Hacker News is still a centralized forum, owned by a single company and run on a single server. Being niche doesn't make it decentralized, it's just as centralized as Reddit.

I'm not aware of an actually decentralized equivalent of what Hacker News is (basic threaded text forums) but that might be an interesting project for someone to build on an existing protocol.

Lemmy is probably the closest thing you'll find in activitypub/fediverse https://join-lemmy.org/instances

https://lemmy.world/

the second link goes directly to the largest instance. It has all the same federated interoperability features that Mastodon or Bluesky have, but with a thread/topic format instead of a microblog format.

Decentralized means there are many centers and if you don't like one center you can go to another one - the system as a whole has no center. You are here on the non-reddit forum system, which has no single center, but rather one or more separate centers for each discussion topic, unlike the reddit system, which has one center.

You may be thinking of distributed systems, like blockchains, which have no centers at all. Nobody is using those for social media yet.

If your thesis is that simply having separate threads with different topics counts as being decentralized, then Reddit is decentralized because it has different subreddits for different discussion topics as well as different threads.

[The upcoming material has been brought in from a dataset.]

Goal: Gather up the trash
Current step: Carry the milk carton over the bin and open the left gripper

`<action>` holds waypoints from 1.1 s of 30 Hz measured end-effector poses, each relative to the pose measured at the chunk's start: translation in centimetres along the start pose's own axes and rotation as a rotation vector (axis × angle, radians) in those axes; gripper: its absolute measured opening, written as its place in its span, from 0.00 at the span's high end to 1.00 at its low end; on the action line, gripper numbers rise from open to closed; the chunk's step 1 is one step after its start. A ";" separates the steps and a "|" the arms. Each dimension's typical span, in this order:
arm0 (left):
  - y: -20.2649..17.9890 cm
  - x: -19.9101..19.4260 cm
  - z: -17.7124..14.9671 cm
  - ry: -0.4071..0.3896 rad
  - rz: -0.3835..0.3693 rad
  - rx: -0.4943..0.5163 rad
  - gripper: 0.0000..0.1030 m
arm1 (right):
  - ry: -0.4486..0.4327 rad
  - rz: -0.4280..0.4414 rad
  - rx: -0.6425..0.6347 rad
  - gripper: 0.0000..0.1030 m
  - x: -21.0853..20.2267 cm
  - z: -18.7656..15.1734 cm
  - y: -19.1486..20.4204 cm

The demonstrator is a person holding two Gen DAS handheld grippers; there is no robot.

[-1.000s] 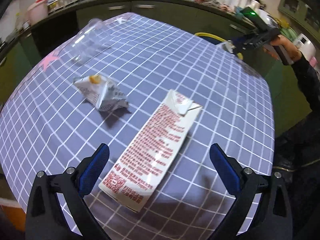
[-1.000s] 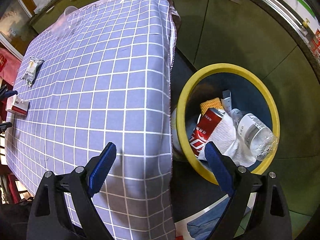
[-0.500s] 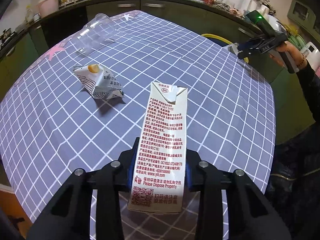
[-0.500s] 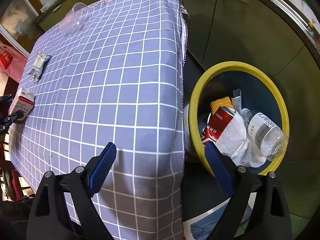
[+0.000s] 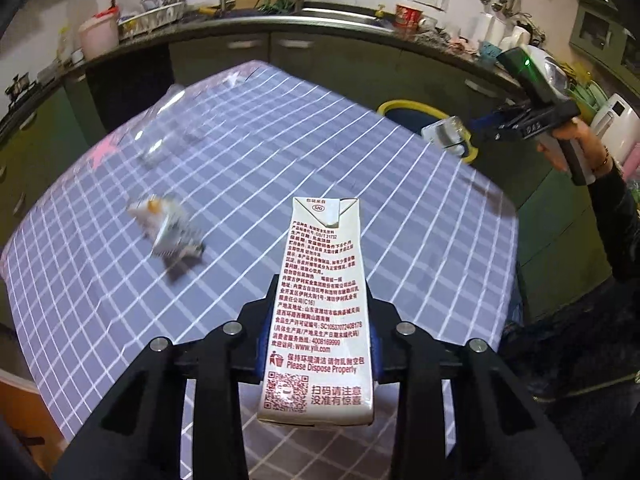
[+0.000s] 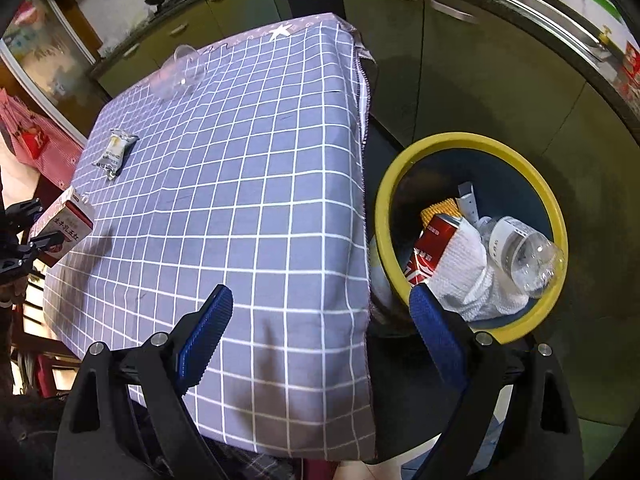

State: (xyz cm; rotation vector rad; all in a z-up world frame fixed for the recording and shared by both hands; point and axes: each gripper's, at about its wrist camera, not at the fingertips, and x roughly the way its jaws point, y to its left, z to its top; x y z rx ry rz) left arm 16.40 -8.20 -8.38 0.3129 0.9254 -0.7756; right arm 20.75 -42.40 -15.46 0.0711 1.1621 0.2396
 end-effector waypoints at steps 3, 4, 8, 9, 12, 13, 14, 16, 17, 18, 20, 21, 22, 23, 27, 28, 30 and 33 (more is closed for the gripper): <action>-1.5 -0.3 1.5 -0.014 -0.016 0.022 0.67 | -0.020 0.001 0.016 0.14 -1.0 -0.9 -0.8; -2.1 -0.4 2.3 -0.020 -0.026 0.035 0.67 | -0.034 0.001 0.027 0.14 -1.6 -1.3 -1.3; -4.1 0.0 5.9 -0.030 -0.087 0.082 0.67 | -0.084 -0.013 0.073 0.14 -4.0 -3.3 -3.4; -5.1 0.3 7.2 -0.029 -0.110 0.101 0.67 | -0.098 -0.018 0.089 0.14 -4.6 -3.9 -4.2; -7.9 2.1 11.0 -0.026 -0.165 0.142 0.67 | -0.139 -0.030 0.146 0.14 -6.8 -6.3 -6.7; -8.6 2.7 12.0 -0.024 -0.179 0.151 0.67 | -0.155 -0.035 0.172 0.14 -7.6 -7.3 -7.7; -9.6 3.8 13.5 -0.018 -0.198 0.163 0.67 | -0.164 -0.037 0.189 0.14 -8.1 -8.0 -8.5; -11.2 5.9 16.0 -0.006 -0.220 0.178 0.67 | -0.177 -0.043 0.226 0.14 -8.9 -9.5 -10.2; -12.0 7.1 17.1 0.003 -0.229 0.184 0.67 | -0.183 -0.047 0.248 0.14 -9.2 -10.4 -11.1; -12.9 8.7 18.7 0.013 -0.236 0.188 0.67 | -0.187 -0.048 0.270 0.14 -9.5 -11.3 -12.1; -13.9 11.5 20.9 0.027 -0.245 0.184 0.67 | -0.193 -0.048 0.307 0.14 -9.9 -12.7 -13.7; -14.4 13.0 22.0 0.039 -0.253 0.182 0.67 | -0.196 -0.048 0.329 0.14 -10.0 -13.5 -14.6; -14.8 14.2 22.7 0.045 -0.253 0.180 0.67 | -0.199 -0.048 0.342 0.14 -10.1 -14.0 -15.2; -15.1 15.6 23.6 0.055 -0.251 0.176 0.67 | -0.202 -0.045 0.363 0.14 -10.1 -14.8 -16.1; -16.5 21.6 26.4 0.112 -0.245 0.162 0.67 | -0.201 -0.035 0.423 0.14 -9.7 -16.8 -18.5; -16.7 22.6 26.7 0.117 -0.236 0.164 0.67 | -0.198 -0.032 0.433 0.14 -9.6 -17.1 -18.9; -17.2 24.7 27.3 0.139 -0.225 0.162 0.67 | -0.189 -0.024 0.460 0.14 -9.0 -17.7 -19.8; -17.4 27.9 27.9 0.185 -0.192 0.148 0.65 | -0.180 -0.019 0.488 0.14 -8.6 -18.3 -20.7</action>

And literally every other social media platform counts as well, for similar reasons.

The "center" that matters in this context is the server and owning entity, not the taxonomy of the content. Decentralized platforms aren't owned and operated by a single entity, centralized platforms are. You can't just spin up a new instance of Hacker News with different moderators and just federate with it, because "Hacker News" as a network is entirely owned and controlled by YCombinator. Not so with, say, "Mastodon."

Also yes unfortunately there are already multiple blockchain-based social media platforms.

No, you are on a separate SITE with different topics. One or more sites exist for each topic, run by different people. They all compete, with no obvious single center. You are on Hacker News to talk about technology, mostly software. To talk about mostly networking, you could go to #networking on Libera. To talk about raising fish, you could go to I don't know where. Let's stick to those two examples I do know - why do you think that Hacker News is "the center" of the non-Reddit forum ecosystem, and #networking on Libera is not "the center"?